## What is being asked
Start at the line below containing "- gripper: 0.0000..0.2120" and stop at the line containing "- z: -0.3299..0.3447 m". Repeat every line of that stretch exactly, and nothing outside it.

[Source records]
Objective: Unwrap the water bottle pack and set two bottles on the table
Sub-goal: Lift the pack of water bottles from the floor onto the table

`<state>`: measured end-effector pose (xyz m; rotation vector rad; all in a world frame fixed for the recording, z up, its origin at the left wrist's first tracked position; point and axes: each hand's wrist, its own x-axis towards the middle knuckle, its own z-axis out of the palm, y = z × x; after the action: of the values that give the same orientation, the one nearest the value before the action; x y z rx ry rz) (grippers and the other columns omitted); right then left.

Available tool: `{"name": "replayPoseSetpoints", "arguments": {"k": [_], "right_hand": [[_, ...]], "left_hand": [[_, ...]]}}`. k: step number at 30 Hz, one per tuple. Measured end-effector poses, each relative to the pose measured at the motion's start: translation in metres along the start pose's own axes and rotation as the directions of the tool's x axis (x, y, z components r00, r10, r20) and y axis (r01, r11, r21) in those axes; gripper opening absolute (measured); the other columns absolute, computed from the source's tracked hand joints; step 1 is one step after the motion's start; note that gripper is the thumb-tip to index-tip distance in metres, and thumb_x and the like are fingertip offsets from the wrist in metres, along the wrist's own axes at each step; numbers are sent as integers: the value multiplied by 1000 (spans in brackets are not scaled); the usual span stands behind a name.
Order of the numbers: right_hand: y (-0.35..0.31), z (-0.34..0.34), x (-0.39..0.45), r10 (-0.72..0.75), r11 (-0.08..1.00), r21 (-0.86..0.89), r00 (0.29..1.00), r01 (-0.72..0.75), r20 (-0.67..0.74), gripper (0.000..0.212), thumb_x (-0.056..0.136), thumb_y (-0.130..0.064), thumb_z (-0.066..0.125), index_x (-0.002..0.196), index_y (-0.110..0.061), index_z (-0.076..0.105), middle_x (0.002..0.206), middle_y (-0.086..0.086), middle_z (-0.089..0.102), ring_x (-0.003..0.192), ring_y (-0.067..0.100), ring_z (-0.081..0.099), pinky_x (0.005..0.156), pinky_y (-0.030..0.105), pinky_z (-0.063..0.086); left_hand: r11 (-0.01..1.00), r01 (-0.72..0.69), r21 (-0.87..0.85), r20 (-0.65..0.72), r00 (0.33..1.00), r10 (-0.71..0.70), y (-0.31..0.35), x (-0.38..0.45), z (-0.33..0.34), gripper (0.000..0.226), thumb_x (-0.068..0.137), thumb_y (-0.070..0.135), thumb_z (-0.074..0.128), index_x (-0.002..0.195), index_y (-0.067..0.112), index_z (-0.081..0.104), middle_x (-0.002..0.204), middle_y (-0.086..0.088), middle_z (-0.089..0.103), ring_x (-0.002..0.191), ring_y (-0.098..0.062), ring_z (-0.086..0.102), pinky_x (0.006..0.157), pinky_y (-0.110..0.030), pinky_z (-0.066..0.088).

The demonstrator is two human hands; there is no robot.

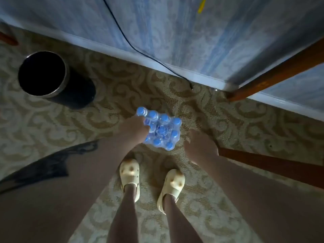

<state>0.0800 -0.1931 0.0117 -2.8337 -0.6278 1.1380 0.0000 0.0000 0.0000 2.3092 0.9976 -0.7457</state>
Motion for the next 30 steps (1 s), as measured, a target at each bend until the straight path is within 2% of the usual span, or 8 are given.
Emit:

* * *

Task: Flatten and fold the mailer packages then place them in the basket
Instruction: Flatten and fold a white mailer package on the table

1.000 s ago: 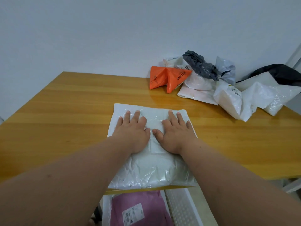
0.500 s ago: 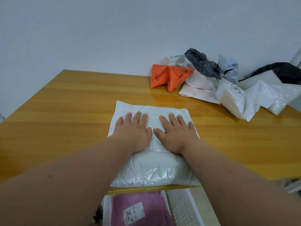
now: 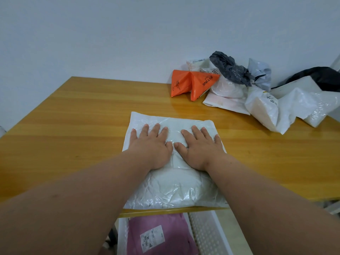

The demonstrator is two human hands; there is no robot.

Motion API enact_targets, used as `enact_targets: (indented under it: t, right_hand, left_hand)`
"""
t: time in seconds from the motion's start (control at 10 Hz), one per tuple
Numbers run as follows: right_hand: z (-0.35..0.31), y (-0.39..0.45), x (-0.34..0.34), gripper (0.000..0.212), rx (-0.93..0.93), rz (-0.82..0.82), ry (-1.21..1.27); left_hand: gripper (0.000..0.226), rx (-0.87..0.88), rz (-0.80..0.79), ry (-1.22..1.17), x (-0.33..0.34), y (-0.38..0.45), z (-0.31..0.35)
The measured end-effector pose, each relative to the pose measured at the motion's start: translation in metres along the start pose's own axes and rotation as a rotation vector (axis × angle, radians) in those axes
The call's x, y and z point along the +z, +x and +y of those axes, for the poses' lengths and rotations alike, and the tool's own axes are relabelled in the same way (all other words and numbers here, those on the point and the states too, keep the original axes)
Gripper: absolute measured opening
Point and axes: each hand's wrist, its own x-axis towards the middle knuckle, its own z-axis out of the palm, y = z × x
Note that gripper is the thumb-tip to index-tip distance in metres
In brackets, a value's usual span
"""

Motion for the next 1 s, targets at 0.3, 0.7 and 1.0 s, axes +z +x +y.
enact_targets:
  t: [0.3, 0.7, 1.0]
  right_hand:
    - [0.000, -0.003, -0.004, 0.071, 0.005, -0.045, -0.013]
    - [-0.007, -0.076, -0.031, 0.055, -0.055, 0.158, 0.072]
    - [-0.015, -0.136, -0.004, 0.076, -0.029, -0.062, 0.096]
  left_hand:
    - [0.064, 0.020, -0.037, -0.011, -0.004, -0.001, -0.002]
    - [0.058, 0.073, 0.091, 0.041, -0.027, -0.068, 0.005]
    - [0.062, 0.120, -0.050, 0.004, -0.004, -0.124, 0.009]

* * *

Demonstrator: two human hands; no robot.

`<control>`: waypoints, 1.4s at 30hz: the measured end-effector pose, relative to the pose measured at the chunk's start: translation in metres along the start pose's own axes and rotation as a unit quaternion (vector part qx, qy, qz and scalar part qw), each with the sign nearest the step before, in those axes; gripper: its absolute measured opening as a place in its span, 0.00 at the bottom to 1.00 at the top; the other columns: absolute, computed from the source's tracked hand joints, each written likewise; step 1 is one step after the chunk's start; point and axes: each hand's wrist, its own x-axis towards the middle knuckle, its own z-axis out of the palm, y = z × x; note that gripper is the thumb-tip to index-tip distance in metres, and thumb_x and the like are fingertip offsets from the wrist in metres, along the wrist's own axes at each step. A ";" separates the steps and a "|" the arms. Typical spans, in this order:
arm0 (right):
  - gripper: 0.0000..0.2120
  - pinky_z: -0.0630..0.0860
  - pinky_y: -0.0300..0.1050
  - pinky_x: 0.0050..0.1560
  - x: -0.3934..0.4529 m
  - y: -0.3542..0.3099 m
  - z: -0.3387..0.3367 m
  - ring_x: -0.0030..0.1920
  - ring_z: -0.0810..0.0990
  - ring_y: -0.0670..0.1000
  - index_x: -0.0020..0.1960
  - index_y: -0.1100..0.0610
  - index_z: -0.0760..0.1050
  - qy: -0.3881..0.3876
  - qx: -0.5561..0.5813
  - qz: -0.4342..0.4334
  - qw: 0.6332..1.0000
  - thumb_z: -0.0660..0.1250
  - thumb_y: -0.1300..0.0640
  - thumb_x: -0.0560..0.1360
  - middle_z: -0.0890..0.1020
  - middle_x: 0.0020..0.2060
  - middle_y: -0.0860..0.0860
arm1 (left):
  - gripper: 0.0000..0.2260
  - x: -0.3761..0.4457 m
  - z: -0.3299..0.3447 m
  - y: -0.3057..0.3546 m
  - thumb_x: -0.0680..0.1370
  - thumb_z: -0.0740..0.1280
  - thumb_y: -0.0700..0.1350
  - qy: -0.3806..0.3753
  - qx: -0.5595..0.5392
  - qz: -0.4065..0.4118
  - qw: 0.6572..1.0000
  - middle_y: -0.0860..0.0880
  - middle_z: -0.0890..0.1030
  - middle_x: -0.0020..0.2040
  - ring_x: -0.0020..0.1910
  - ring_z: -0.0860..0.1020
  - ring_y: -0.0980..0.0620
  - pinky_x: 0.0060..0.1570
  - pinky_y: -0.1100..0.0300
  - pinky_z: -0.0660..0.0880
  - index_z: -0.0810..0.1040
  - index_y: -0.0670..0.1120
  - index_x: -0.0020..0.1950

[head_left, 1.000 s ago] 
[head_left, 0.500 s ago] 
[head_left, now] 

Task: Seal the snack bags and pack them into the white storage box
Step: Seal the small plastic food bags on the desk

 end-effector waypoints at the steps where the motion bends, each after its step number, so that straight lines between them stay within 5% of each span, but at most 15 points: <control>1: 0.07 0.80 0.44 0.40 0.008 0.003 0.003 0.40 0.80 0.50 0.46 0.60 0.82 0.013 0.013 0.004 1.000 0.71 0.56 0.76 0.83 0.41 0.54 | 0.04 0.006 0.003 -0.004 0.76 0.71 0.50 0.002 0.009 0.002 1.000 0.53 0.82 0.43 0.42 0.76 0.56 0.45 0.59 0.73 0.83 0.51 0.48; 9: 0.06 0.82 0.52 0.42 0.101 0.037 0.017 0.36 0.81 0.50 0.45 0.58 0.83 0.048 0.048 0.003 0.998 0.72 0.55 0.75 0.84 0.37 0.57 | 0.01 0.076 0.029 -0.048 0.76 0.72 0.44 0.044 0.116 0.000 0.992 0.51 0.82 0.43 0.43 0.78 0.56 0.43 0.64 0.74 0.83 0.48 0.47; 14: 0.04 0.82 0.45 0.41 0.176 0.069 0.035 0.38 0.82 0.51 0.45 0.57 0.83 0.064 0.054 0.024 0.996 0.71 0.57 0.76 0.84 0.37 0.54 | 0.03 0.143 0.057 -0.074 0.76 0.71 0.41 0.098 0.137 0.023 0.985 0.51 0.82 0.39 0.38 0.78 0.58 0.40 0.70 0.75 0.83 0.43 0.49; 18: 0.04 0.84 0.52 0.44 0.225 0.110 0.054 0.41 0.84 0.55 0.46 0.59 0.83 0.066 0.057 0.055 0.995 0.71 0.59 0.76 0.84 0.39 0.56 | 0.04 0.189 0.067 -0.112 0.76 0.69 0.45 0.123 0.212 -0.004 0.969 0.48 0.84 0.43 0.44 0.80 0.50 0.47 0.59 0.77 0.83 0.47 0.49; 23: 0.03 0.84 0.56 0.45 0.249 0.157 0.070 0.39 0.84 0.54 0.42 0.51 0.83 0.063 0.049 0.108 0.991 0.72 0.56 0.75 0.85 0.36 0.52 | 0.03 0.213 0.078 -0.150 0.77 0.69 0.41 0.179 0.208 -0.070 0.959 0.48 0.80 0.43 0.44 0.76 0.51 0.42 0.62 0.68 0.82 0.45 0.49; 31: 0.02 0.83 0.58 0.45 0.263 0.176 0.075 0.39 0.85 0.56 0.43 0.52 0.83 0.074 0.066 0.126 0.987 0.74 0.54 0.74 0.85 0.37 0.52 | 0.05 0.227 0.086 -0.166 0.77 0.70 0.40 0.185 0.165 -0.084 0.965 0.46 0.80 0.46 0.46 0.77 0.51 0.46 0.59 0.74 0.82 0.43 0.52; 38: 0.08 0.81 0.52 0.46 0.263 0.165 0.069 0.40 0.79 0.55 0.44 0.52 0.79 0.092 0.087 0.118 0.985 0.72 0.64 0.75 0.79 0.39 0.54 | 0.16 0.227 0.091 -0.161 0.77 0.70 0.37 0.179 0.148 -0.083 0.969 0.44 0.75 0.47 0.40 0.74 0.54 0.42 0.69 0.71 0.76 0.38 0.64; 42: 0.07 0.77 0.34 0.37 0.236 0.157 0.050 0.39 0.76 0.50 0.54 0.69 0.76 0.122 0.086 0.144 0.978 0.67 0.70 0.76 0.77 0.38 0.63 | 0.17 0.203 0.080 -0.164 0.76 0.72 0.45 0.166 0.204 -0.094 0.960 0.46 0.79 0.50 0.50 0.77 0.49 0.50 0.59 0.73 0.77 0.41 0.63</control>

## Your solution
  - gripper: 0.0000..0.2120
  - pinky_z: -0.0630..0.0860
  - pinky_y: -0.0300..0.1050
  - pinky_x: 0.0050..0.1560
  - x: -0.3934..0.4529 m
  - y: -0.3542..0.3099 m
  - z: -0.3387..0.3367 m
  - ring_x: -0.0030..0.1920
  - ring_z: -0.0810..0.0990
  - ring_y: -0.0670..0.1000
  - index_x: -0.0020..0.1960
  - index_y: -0.1100..0.0610
  - index_z: -0.0760..0.1050
  - qy: -0.3881..0.3876
  - qx: -0.5561..0.5813
  - qz: -0.4342..0.4334
  - qw: 0.6332..1.0000
  - thumb_z: -0.0660..0.1250
  - thumb_y: -0.1300..0.0640
  - thumb_x: -0.0560..0.1360
  - middle_z: -0.0890..0.1020
  - middle_x: 0.0020..0.2060
  - middle_y: -0.0860..0.0860
arm1 (left):
  - gripper: 0.0000..0.2260
  - x: -0.3761..0.4457 m
  - z: -0.3299..0.3447 m

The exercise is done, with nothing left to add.